#### What you have to do:
Give the entries again, exactly as they stand.

--- START ---

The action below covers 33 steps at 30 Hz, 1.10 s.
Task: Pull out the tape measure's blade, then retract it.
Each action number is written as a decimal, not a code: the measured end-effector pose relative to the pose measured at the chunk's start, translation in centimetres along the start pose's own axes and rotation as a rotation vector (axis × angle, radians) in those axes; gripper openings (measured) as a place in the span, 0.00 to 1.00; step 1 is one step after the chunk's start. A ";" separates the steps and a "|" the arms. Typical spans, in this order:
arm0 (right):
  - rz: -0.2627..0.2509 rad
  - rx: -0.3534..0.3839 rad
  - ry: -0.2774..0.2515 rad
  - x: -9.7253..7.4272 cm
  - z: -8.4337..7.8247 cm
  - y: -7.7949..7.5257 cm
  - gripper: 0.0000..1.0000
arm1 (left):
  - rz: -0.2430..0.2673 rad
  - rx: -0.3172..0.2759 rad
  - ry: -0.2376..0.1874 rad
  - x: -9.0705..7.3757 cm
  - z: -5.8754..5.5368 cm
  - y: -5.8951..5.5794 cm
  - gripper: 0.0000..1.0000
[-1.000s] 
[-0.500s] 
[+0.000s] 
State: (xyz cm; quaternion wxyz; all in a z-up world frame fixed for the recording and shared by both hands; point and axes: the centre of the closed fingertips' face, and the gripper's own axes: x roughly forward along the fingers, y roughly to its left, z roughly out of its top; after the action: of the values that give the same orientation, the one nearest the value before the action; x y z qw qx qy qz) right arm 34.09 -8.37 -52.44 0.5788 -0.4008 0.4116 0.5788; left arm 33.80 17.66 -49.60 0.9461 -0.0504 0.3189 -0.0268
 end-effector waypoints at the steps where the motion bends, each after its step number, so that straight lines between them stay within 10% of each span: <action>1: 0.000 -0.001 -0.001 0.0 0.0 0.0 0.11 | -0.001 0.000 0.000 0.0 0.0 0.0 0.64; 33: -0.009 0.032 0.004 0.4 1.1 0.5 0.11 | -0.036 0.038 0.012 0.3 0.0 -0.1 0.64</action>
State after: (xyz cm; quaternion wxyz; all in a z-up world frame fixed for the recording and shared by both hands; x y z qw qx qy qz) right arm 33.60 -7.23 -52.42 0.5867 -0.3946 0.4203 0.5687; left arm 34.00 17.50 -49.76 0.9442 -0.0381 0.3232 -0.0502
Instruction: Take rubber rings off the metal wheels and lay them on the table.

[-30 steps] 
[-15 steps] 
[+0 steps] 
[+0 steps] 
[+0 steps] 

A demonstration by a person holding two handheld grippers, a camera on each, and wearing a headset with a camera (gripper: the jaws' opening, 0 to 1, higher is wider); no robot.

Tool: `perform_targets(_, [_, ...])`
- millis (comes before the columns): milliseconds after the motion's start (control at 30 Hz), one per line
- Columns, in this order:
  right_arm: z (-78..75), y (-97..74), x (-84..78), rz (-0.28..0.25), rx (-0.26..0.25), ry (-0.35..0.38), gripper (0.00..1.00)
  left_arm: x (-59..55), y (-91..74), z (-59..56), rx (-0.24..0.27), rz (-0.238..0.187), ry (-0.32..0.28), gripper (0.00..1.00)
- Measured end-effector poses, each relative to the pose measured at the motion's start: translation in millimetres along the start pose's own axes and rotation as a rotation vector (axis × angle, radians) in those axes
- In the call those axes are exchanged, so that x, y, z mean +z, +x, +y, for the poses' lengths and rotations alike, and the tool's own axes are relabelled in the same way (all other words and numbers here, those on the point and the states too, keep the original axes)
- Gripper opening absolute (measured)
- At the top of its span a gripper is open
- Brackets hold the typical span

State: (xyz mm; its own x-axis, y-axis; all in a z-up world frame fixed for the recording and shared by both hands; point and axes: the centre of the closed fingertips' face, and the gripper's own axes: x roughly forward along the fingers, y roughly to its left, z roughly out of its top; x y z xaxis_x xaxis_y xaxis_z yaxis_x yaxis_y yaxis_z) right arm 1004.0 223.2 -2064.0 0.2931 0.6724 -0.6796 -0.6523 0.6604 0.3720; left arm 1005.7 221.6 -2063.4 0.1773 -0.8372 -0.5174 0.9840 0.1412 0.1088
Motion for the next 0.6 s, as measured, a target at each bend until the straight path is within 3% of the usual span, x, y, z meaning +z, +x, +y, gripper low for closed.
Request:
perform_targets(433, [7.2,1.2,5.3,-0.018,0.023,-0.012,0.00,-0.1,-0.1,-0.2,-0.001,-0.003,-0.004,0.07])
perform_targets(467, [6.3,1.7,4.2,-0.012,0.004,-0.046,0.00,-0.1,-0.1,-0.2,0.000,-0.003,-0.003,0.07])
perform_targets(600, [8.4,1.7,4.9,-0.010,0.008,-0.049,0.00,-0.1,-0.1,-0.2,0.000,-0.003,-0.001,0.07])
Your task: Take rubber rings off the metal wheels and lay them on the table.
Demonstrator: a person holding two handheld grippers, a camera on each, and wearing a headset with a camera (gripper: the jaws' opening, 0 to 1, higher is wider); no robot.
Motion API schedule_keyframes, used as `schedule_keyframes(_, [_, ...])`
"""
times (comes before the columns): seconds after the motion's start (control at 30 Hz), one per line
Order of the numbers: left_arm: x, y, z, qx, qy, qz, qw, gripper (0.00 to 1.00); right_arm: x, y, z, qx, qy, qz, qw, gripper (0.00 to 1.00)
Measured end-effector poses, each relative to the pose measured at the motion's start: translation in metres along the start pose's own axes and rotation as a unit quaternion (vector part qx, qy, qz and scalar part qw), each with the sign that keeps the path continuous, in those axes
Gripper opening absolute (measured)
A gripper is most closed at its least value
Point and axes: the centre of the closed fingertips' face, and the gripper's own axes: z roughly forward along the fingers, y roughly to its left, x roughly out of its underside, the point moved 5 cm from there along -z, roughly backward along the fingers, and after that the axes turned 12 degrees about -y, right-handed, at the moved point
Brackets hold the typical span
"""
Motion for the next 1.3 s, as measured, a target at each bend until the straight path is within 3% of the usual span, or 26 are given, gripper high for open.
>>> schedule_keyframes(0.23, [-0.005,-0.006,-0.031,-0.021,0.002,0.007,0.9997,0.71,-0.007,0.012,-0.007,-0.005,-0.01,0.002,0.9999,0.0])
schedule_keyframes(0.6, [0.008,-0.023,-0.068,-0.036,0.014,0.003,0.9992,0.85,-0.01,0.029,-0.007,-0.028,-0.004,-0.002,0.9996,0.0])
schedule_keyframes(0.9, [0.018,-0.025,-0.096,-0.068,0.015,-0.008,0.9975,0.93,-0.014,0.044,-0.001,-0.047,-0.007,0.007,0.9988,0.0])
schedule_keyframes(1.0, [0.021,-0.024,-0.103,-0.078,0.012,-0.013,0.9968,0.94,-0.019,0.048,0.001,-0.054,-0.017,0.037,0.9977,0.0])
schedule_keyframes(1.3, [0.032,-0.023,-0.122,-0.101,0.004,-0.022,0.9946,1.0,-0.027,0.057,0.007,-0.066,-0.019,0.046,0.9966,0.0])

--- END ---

#### Task answer:
The action below covers 33 steps at 30 Hz, 1.10 s.
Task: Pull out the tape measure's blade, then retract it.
Each action number is written as a decimal, not a code: the measured end-effector pose relative to the pose measured at the chunk's start, translation in centimetres along the start pose's own axes and rotation as a rotation vector (axis × angle, radians) in those axes; gripper openings (measured) as a place in the span, 0.00 to 1.00; step 1 is one step after the chunk's start. A ";" separates the steps and a "|" the arms. Typical spans, in this order:
arm0 (right):
  - rz: -0.2627..0.2509 rad
  - rx: -0.3534..0.3839 rad
  - ry: -0.2774..0.2515 rad
  - x: -9.7253..7.4272 cm
  - z: -8.4337..7.8247 cm
  - y: -7.7949..7.5257 cm
  - gripper: 0.0000..1.0000
arm1 (left):
  - rz: -0.2430..0.2673 rad
  - rx: -0.3172..0.2759 rad
  - ry: -0.2376..0.1874 rad
  - x: -9.0705..7.3757 cm
  - z: -5.8754..5.5368 cm
  - y: -5.8951..5.5794 cm
  - gripper: 0.0000..1.0000
[-1.000s] 
[-0.500s] 
[+0.000s] 
State: (xyz cm; quaternion wxyz; all in a z-up world frame fixed for the recording and shared by both hands; point and axes: the centre of the closed fingertips' face, and the gripper's own axes: x roughly forward along the fingers, y roughly to its left, z roughly out of its top; after the action: of the values that give the same orientation, the one nearest the value before the action; x y z qw qx qy qz) right arm 34.09 -8.37 -52.44 0.5788 -0.4008 0.4116 0.5788; left arm 33.80 17.66 -49.60 0.9461 -0.0504 0.3189 -0.0268
 end-effector waypoints at the steps where the motion bends, each after its step number, so that straight lines between them stay within 10% of each span: <action>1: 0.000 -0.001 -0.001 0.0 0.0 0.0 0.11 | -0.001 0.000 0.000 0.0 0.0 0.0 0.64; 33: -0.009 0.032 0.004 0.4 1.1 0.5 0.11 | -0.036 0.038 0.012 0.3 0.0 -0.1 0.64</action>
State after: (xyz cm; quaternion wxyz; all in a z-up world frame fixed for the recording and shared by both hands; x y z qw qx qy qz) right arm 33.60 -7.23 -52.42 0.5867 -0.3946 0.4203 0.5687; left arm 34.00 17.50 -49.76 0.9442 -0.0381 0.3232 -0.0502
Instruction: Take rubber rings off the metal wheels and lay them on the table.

[-30 steps] 
[-15 steps] 
[+0 steps] 
[+0 steps] 
[+0 steps] 

A demonstration by a person holding two handheld grippers, a camera on each, and wearing a headset with a camera (gripper: the jaws' opening, 0 to 1, higher is wider); no robot.

Tool: `perform_targets(_, [_, ...])`
- millis (comes before the columns): milliseconds after the motion's start (control at 30 Hz), one per line
- Columns, in this order:
  right_arm: z (-78..75), y (-97..74), x (-84..78), rz (-0.28..0.25), rx (-0.26..0.25), ry (-0.35..0.38), gripper (0.00..1.00)
  left_arm: x (-59..55), y (-91..74), z (-59..56), rx (-0.24..0.27), rz (-0.238..0.187), ry (-0.32..0.28), gripper (0.00..1.00)
- Measured end-effector poses, each relative to the pose measured at the motion's start: translation in millimetres along the start pose's own axes and rotation as a rotation vector (axis × angle, radians) in those axes
- In the call those axes are exchanged, so that x, y, z mean +z, +x, +y, for the poses' lengths and rotations alike, and the tool's own axes are relabelled in the same way (all other words and numbers here, those on the point and the states too, keep the original axes)
- Gripper opening absolute (measured)
- At the top of its span a gripper is open
- Brackets hold the typical span

State: (xyz mm; its own x-axis, y-axis; all in a z-up world frame fixed for the recording and shared by both hands; point and axes: the centre of the closed fingertips' face, and the gripper's own axes: x roughly forward along the fingers, y roughly to its left, z roughly out of its top; x y z xaxis_x xaxis_y xaxis_z yaxis_x yaxis_y yaxis_z) right arm 1004.0 223.2 -2064.0 0.2931 0.6724 -0.6796 -0.6523 0.6604 0.3720; left arm 1005.7 221.6 -2063.4 0.1773 -0.8372 -0.5174 0.9840 0.1412 0.1088
Motion for the next 0.6 s, as measured, a target at each bend until the straight path is within 3% of the usual span, x, y, z meaning +z, +x, +y, gripper low for closed.
Request:
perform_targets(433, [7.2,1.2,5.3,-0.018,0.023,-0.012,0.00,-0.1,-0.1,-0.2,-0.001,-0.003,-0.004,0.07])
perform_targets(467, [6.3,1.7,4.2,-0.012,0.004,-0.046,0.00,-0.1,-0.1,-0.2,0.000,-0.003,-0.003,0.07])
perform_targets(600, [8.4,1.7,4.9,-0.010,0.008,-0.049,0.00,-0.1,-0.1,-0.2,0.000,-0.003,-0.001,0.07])
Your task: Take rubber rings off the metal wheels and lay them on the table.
Demonstrator: a person holding two handheld grippers, a camera on each, and wearing a headset with a camera (gripper: the jaws' opening, 0 to 1, higher is wider); no robot.
Motion API schedule_keyframes, used as `schedule_keyframes(_, [_, ...])`
"""
times (comes before the columns): seconds after the motion's start (control at 30 Hz), one per line
Order of the numbers: left_arm: x, y, z, qx, qy, qz, qw, gripper (0.00 to 1.00); right_arm: x, y, z, qx, qy, qz, qw, gripper (0.00 to 1.00)
Measured end-effector poses, each relative to the pose measured at the motion's start: translation in metres along the start pose's own axes and rotation as a unit quaternion (vector part qx, qy, qz and scalar part qw), each with the sign that keeps the path continuous, in those axes
Gripper opening absolute (measured)
A gripper is most closed at its least value
Point and axes: the centre of the closed fingertips' face, and the gripper's own axes: z roughly forward along the fingers, y roughly to its left, x roughly out of its underside, the point moved 5 cm from there along -z, roughly backward along the fingers, and after that the axes turned 12 degrees about -y, right-handed, at the moved point
Brackets hold the typical span
"""
Motion for the next 1.3 s, as measured, a target at each bend until the straight path is within 3% of the usual span, or 26 are given, gripper high for open.
>>> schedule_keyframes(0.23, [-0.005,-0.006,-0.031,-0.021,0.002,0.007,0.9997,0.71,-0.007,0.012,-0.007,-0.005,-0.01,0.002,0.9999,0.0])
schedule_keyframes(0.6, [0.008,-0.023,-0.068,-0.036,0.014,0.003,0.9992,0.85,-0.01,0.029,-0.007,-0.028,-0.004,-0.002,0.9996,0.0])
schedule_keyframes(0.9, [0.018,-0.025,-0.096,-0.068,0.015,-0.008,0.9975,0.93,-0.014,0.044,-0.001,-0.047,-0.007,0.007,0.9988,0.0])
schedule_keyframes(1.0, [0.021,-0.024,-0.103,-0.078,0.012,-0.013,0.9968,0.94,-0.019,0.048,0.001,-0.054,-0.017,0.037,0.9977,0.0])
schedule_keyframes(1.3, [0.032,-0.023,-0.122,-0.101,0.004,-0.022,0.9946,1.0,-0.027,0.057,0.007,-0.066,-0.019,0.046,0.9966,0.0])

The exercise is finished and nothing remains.